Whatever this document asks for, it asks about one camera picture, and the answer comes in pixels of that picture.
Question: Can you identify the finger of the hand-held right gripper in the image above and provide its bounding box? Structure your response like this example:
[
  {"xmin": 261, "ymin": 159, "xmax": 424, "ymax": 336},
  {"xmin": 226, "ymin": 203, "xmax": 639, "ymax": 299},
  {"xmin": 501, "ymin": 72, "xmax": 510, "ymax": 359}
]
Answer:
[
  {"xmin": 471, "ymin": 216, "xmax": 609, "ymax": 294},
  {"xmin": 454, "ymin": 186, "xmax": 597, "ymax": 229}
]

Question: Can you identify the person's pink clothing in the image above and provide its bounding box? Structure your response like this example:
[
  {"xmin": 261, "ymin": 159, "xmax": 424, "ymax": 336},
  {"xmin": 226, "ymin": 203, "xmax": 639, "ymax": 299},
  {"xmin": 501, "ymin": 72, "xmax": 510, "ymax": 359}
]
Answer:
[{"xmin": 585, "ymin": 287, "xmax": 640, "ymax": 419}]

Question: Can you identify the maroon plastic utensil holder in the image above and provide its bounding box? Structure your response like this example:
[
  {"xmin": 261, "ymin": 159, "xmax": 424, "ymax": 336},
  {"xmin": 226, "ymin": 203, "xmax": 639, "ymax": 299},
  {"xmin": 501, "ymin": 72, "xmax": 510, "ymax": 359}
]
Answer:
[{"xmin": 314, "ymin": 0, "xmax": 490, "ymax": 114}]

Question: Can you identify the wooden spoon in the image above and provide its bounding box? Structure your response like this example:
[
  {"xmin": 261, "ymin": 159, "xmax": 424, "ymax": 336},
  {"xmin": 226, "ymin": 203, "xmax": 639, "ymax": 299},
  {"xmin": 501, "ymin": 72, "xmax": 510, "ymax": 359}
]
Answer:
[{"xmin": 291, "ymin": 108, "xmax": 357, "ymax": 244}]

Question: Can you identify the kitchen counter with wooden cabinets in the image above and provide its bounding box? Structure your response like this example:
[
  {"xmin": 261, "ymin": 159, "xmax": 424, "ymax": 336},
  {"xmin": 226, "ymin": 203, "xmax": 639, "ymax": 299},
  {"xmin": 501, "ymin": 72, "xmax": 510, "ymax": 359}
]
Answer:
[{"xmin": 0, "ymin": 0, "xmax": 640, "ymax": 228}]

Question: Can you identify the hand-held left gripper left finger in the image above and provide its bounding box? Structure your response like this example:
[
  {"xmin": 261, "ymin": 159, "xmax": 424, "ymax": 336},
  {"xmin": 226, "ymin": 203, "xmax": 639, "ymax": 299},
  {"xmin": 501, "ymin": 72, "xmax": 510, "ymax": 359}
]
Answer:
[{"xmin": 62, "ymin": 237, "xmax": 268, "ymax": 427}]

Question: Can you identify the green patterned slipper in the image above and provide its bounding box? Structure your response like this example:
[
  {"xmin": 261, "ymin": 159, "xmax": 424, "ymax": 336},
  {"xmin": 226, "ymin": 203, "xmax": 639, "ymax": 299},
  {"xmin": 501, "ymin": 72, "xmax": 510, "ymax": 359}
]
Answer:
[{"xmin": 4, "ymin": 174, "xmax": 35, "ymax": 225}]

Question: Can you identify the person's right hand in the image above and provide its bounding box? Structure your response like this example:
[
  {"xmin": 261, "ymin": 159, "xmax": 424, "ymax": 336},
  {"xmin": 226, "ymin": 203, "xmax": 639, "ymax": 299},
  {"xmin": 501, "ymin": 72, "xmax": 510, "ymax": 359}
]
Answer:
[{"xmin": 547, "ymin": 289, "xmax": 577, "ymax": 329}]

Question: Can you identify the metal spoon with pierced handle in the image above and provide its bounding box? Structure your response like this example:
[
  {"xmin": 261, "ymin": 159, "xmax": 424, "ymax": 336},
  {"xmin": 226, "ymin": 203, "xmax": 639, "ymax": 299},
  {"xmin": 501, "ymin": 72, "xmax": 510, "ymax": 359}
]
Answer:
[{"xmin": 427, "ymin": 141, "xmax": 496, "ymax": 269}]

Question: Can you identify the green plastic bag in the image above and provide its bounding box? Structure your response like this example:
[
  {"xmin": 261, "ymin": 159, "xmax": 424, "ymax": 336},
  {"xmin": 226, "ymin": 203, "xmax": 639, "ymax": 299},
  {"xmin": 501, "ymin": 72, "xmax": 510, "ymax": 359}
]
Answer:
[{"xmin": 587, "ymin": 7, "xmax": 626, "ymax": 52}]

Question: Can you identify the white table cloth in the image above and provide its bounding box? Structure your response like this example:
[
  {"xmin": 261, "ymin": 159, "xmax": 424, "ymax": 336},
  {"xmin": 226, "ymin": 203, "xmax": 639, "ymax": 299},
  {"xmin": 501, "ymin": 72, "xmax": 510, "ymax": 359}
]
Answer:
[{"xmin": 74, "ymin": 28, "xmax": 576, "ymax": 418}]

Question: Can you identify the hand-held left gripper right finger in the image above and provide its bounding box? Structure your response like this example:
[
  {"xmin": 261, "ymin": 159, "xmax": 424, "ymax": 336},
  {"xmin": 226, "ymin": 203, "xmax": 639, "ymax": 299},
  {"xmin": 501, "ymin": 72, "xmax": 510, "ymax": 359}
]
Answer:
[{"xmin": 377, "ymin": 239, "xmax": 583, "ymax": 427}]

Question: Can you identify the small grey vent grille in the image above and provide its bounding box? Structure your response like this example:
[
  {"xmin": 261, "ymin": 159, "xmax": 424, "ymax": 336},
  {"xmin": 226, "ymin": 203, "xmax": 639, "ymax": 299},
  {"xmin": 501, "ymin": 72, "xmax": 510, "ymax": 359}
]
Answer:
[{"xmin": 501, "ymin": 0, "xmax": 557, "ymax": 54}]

· · · · · · ·

_PROBLEM DESCRIPTION_. Please copy every line of the data that carries the string "right".

_EXPECTED ANSWER_.
Question: Can you identify the finger of the hand-held right gripper in the image above and provide its bounding box? Structure your response like this example:
Question: Can you identify the person's right hand in the image above and provide its bounding box? Structure your response like this example:
Question: Can you identify the hand-held left gripper right finger in the image above and provide its bounding box? Structure your response like this example:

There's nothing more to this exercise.